2005 Werriwa by-election
| Party |  | Candidate | Votes | % | ±% |
|  | Labor | Chris Hayes | 37,286 | 55.54 | +2.90 |
|  | Independent Liberal | James Young | 5,237 | 7.80 | +7.80 |
|  | Greens | Ben Raue | 3,726 | 5.55 | +2.42 |
|  | AAFI | Janey Woodger | 3,243 | 4.83 | +4.83 |
|  | Family First | Mick Sykes | 2,890 | 4.31 | +4.31 |
|  | Independent Liberal | Joe Bryant | 2,696 | 4.02 | +4.02 |
|  | Christian Democrats | Greg Tan | 2,536 | 3.78 | +3.78 |
|  | One Nation | Charles Doggett | 2,400 | 3.48 | +1.22 |
|  | People Power | Deborah Locke | 2,101 | 3.13 | +3.13 |
|  | Independent | Mal Lees | 1,393 | 2.08 | +2.08 |
|  | Independent | Ned Mannoun | 1,076 | 1.60 | +1.60 |
|  | Independent | Sam Bargshoon | 753 | 1.12 | −3.75 |
|  | Progressive Labour | Mary Patricia McGookin | 629 | 0.94 | +0.94 |
|  | Socialist Equality | Mike Head | 458 | 0.68 | +0.04 |
|  | Independent | Marc Aussie-Stone | 388 | 0.58 | +0.58 |
|  | Independent | Robert Vogler | 316 | 0.47 | +0.47 |
| Total formal votes |  |  | 67,129 | 86.85 | −5.17 |
| Informal votes |  |  | 10,162 | 13.15 | +5.17 |
| Turnout |  |  | 77,291 | 85.19 | −8.73 |
Two-candidate-preferred result
|  | Labor | Chris Hayes | 47,023 | 70.05 | +10.74 |
|  | Independent Liberal | James Young | 20,106 | 29.95 | +29.95 |
|  | Labor hold |  |  |  |  |

The distribution of preferences in the by-election resulted in the election of Chris Hayes.

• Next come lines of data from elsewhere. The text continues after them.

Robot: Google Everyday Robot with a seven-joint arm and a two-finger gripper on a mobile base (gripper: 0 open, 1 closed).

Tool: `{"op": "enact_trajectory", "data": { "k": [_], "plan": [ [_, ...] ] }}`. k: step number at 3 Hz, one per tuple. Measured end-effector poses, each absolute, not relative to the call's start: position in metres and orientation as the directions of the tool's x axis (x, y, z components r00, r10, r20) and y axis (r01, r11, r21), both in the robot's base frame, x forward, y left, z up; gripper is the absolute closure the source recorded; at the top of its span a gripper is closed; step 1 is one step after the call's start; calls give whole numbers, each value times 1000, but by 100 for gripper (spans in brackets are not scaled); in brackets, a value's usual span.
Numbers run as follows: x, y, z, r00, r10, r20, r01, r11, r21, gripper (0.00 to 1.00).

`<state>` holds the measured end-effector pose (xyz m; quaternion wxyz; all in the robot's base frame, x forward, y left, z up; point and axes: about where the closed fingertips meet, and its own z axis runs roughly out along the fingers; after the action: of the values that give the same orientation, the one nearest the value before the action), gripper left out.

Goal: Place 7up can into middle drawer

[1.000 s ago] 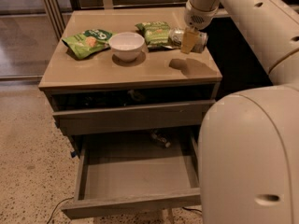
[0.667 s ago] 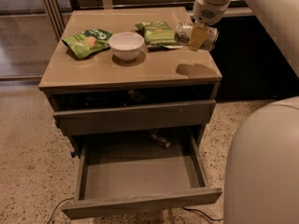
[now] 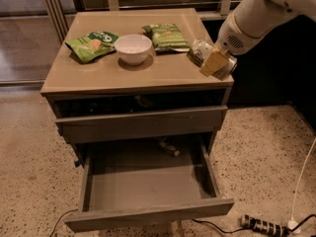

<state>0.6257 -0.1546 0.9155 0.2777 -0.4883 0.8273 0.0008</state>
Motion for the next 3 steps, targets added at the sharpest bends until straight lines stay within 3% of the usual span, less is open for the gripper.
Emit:
{"op": "enact_trajectory", "data": {
  "k": [1, 3],
  "plan": [
    [616, -142, 896, -357, -729, -584, -797, 564, -216, 100],
    [601, -128, 878, -349, -733, -584, -819, 541, -190, 100]
  ]
}}
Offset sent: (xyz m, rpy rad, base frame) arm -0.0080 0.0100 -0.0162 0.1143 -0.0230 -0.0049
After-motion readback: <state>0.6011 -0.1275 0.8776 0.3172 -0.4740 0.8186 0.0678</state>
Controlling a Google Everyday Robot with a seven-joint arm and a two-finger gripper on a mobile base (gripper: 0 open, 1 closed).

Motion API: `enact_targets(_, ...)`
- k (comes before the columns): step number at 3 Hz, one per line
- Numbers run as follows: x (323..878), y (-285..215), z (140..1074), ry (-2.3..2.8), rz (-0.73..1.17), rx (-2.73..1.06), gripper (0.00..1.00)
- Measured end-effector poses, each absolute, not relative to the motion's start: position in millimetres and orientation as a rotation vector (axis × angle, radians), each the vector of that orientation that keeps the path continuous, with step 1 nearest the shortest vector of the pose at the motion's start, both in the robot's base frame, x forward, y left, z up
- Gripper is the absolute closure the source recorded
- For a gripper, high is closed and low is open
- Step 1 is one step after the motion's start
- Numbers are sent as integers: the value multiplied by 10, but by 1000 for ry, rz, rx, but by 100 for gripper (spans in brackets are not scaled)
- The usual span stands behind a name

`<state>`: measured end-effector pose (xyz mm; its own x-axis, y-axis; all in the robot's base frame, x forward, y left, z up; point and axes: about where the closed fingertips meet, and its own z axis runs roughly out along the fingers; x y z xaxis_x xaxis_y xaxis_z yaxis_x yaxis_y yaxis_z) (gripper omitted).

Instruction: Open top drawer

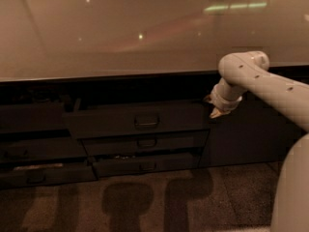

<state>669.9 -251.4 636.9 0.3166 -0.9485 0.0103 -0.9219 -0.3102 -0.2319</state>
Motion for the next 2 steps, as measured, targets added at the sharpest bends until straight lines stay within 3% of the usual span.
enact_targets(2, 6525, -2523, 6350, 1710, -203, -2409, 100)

The by-election, as largely expected in the absence of a Liberal candidate, resulted in an easy victory for Labor candidate Chris Hayes. Hayes polled 55.5% of the primary vote, with his nearest challenger being independent Liberal Young on 7.8%, ahead of Green Raue on 5.5%. Locke, despite some predictions of an upset victory, polled only 3.1%. Hayes was able to claim victory on the day of the by-election, and was subsequently sworn in as a member of the House of Representatives. Steven Chaytor, who had stepped aside for Hayes in preselection, later served as a member of the New South Wales Legislative Assembly from 2005 to 2007.